▶ The task
Each line from the one containing "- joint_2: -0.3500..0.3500" to the end of the listing below should be repeated exactly, with no other line included.

START Dataset excerpt

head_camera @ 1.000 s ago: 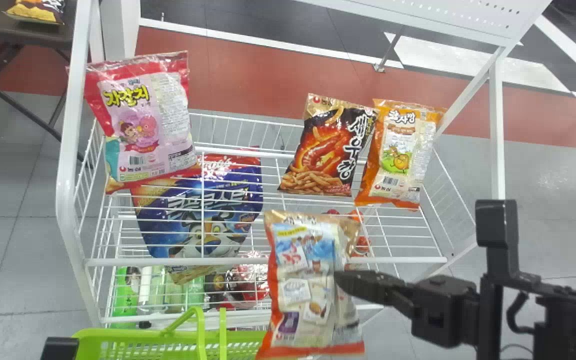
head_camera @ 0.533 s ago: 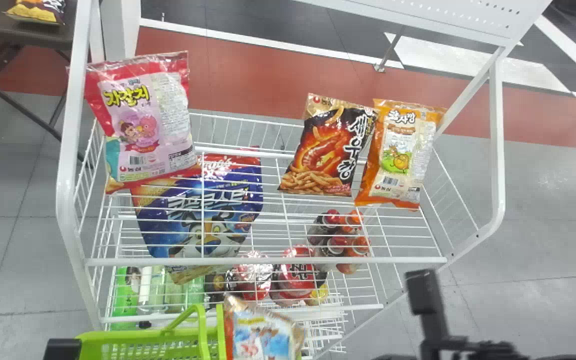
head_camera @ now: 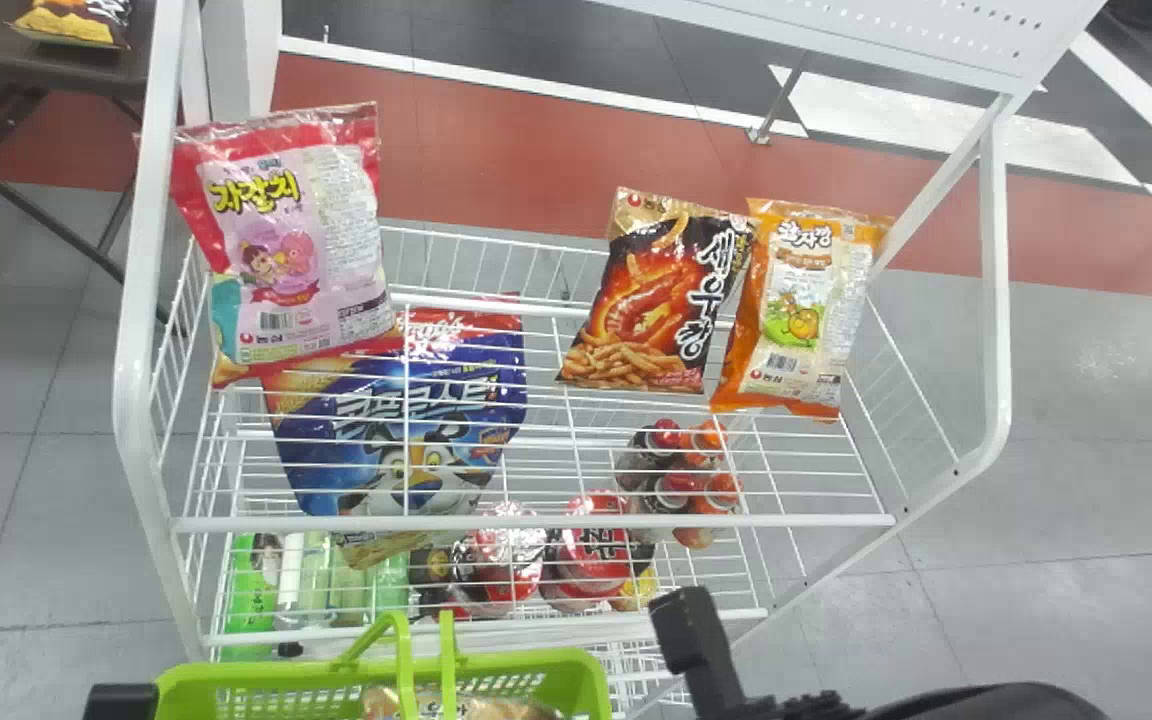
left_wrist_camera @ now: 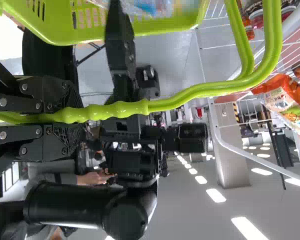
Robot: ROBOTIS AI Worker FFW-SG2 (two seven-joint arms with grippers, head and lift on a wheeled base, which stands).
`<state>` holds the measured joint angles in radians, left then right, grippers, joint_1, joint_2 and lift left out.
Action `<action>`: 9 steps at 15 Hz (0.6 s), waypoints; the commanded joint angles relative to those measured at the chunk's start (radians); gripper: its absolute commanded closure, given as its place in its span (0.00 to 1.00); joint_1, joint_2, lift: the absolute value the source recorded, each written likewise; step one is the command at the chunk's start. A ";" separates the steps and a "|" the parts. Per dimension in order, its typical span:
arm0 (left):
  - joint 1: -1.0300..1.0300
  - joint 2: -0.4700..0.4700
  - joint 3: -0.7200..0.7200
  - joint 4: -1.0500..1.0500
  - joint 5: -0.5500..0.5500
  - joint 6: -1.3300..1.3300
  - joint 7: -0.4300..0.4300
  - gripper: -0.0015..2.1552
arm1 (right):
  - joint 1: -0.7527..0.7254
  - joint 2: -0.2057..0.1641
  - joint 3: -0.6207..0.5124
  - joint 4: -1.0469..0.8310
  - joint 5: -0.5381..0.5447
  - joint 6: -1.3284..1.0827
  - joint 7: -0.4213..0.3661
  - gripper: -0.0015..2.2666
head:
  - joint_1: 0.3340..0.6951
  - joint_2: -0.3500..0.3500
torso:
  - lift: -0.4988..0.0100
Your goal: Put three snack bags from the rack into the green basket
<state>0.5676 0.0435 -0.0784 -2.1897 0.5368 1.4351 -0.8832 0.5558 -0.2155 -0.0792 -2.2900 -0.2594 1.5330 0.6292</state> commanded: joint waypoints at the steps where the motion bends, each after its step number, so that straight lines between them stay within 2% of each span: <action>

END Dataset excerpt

▶ Your solution
  - joint_2: -0.3500..0.3500
torso:
  - lift: -0.4988..0.0100
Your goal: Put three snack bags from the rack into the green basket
<state>0.5676 0.0435 -0.0784 -2.1897 0.5368 1.4351 -0.8832 0.5558 -0.2155 -0.0792 -2.2900 -0.2594 1.5330 0.6292</state> commanded: joint waypoints at the steps where the motion bends, each after its step number, so that straight lines between them stay within 2% of each span: <action>

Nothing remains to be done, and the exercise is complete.